1. Observation and description of a phenomenon or group of phenomena.
2. Formulation of a hypothesis to explain the phenomena. (In physics, the hypothesis often takes the form of a mathematical relationship.)
3. Use of the hypothesis to predict other phenomena or to predict quantitatively the results of new observations.
4. Performance of experimental tests of the predictions by several independent experimenters.

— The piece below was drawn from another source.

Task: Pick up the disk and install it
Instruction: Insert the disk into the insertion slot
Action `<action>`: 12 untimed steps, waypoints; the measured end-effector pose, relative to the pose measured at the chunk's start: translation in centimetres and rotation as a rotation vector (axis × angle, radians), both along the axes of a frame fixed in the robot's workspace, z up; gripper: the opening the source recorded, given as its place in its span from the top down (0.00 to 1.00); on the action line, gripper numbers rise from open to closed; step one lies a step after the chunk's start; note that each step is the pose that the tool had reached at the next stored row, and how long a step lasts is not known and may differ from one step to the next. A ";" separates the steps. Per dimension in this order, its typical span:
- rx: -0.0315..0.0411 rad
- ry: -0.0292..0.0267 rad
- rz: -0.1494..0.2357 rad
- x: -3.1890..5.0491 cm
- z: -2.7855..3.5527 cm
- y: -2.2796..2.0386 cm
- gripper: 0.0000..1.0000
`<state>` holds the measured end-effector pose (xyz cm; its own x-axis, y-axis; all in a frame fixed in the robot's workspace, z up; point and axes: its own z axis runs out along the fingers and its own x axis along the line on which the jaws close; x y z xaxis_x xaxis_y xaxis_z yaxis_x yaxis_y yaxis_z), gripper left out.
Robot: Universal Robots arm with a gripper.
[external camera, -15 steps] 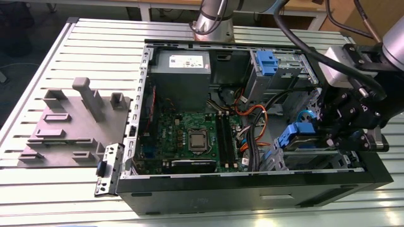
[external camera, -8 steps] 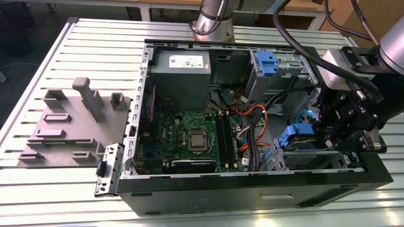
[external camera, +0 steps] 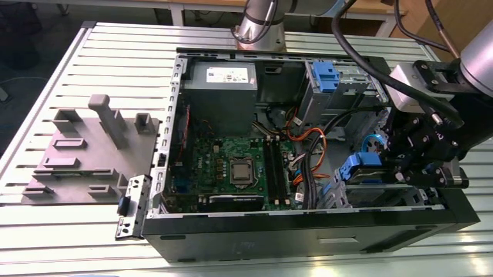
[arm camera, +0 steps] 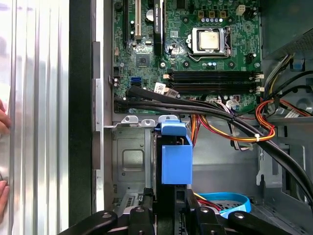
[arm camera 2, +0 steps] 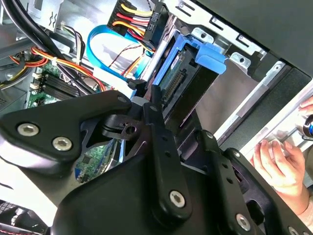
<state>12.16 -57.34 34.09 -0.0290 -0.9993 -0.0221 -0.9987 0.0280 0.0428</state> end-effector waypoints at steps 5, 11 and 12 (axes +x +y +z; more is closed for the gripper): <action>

If the experiments bear out the hypothesis, it may come to be regarded as a theory or law of nature. If they do not, the hypothesis must be rejected or modified. As Wolfs explains, “No matter how elegant a theory is, its predictions must agree with experimental results if we are to believe that it is a valid description of nature. In physics, as in every experimental science, ‘experiment is supreme’ and experimental verification of hypothetical predictions is absolutely necessary.”¹

Wolfs further notes that this necessity of experiment in the method is tantamount to requiring that a scientific hypothesis be testable. “Theories which cannot be tested, because, for instance, they have no observable ramifications (such as, a particle whose characteristics make it unobservable), do not qualify as scientific theories.”¹ It is fairly obvious that if a hypothesis cannot be tested, it should more properly be called a conjecture or speculation, in which case the scientific method can say little about it.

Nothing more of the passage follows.